COSINE scores are NOT additionally normalized after conversion, since (2-score)/2 already produces scores in [0, 1].

class zvec_db.rerankers.MultiFieldWeightedReranker(topn=10, rerank_field=None, weights=None, source_weights=None, field_weights=None, normalize=True, metrics=<object object>, schema=None)[source]

Reranker that combines scores from multiple sources and document fields.

This reranker extends the standard weighted fusion approach by supporting field-level weighting within documents. This is useful when documents have structured fields (e.g., title, content, tags) and you want to weight their contributions differently.

The score fusion is computed as:

\[\text{score}(d) = \sum_{s \in S} w_s \times \sum_{f \in F} w_f \times \text{norm}(\text{score}_{s,f}(d))\]
where:
  • \(w_s\) is the weight for source \(s\)

  • \(w_f\) is the weight for field \(f\)

  • \(\text{norm}\) is the normalization function (Standard or Bayesian)

This is preferred over NormalizedWeightedReranker when:

  • Documents have structured fields with different importance (title > content).

  • You need fine-grained control over score contributions.

  • Different fields use different scoring scales.

Parameters:
  • topn (int, optional) – Number of top documents to return. Defaults to 10.

  • rerank_field (Optional[str], optional) – Ignored. Defaults to None.

  • metric (Optional[MetricType], optional) – Metric for RAW scores. Default “cosine” because it’s the main use case with zvec/Qdrant. - MetricType.COSINE : cosine distances [0, 2] - MetricType.L2 : L2 distances - MetricType.IP : similarities (inner product, including BM25 scores)

  • source_weights (Optional[dict[str, float]], optional) – Weight per source key. Sources not listed use weight 1.0. Defaults to None (equal weights).
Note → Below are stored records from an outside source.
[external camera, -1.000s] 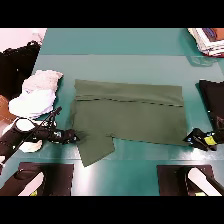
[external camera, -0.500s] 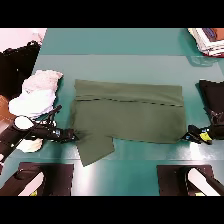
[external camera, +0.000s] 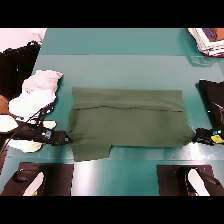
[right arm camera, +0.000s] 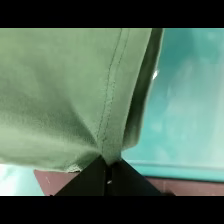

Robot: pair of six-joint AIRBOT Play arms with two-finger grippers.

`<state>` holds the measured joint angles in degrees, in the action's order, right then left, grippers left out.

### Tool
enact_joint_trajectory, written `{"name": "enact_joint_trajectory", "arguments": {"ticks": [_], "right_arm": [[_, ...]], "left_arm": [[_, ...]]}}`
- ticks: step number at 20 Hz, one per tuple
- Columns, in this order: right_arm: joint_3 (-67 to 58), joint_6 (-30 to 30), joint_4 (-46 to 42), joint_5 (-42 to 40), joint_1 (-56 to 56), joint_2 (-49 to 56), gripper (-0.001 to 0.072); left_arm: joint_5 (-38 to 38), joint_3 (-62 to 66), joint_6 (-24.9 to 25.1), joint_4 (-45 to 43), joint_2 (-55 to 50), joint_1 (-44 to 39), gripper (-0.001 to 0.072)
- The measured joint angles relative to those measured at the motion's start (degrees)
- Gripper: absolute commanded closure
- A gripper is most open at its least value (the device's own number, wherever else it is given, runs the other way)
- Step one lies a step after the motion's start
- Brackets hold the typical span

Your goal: Fold the shirts.

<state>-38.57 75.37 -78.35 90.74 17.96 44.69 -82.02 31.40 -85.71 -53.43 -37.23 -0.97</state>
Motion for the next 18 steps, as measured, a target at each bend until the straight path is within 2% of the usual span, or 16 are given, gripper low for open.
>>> {"name": "enact_joint_trajectory", "arguments": {"ticks": [2, 6, 11, 16, 17, 18], "right_arm": [[-1.4, 0.5, -0.5, 0.8, -0.3, -1.6, 0.0693], [-7.5, 1.3, -0.6, -1.5, -4.7, 3.5, 0.0693], [-20.0, 2.7, -0.6, -7.2, -10.7, 19.7, 0.0692], [-33.1, 3.5, 1.8, -10.5, -12.8, 35.4, 0.0681], [-35.6, 3.5, 3.5, -11.0, -12.7, 38.1, 0.051], [-37.8, 3.6, 5.1, -11.7, -12.3, 40.4, 0.0264]], "left_arm": [[-0.5, 3.0, -1.4, -0.1, 1.2, 0.0, 0.0688], [5.4, 9.2, -0.5, -0.4, -3.6, 0.0, 0.0687], [14.7, 19.2, 3.7, -0.5, -20.2, 0.0, 0.0686], [20.2, 30.8, 5.5, -0.5, -36.6, 0.0, 0.0684], [20.9, 32.8, 5.7, -0.5, -39.2, 0.0, 0.0663], [21.3, 34.3, 5.7, -0.5, -41.1, 0.0, 0.0399]]}}
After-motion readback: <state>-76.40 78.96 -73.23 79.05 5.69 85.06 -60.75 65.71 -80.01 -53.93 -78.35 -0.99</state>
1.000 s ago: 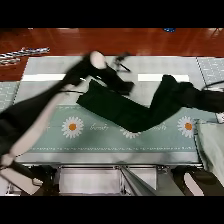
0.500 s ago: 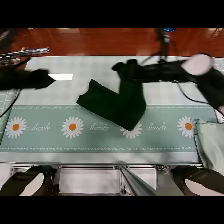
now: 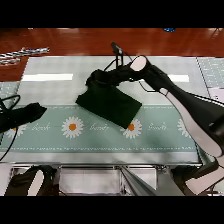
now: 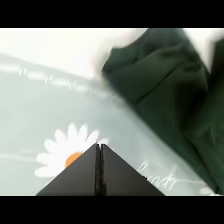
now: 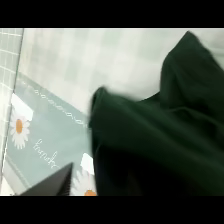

  • field_weights (Optional[dict[str, float]], optional) – Weight per document field. Fields not listed use weight 1.0. The field is retrieved from doc.fields dictionary. Defaults to None (equal weights for all fields).

  • normalizer_configs (Optional[dict[str, Any]], optional) – A mapping of source keys to their specific normalization configurations.

  • default_norm_config (Union[bool, str, dict[str, Any]], optional) – The normalization method to use for keys not found in normalizer_configs. Defaults to True (standard normalization).

  • weights (Optional[dict[str, float]])

  • normalize (Union[bool, str, dict[str, Any], None])

  • metrics (Optional[Union[MetricType, dict[str, Union[str, MetricType, None]]]])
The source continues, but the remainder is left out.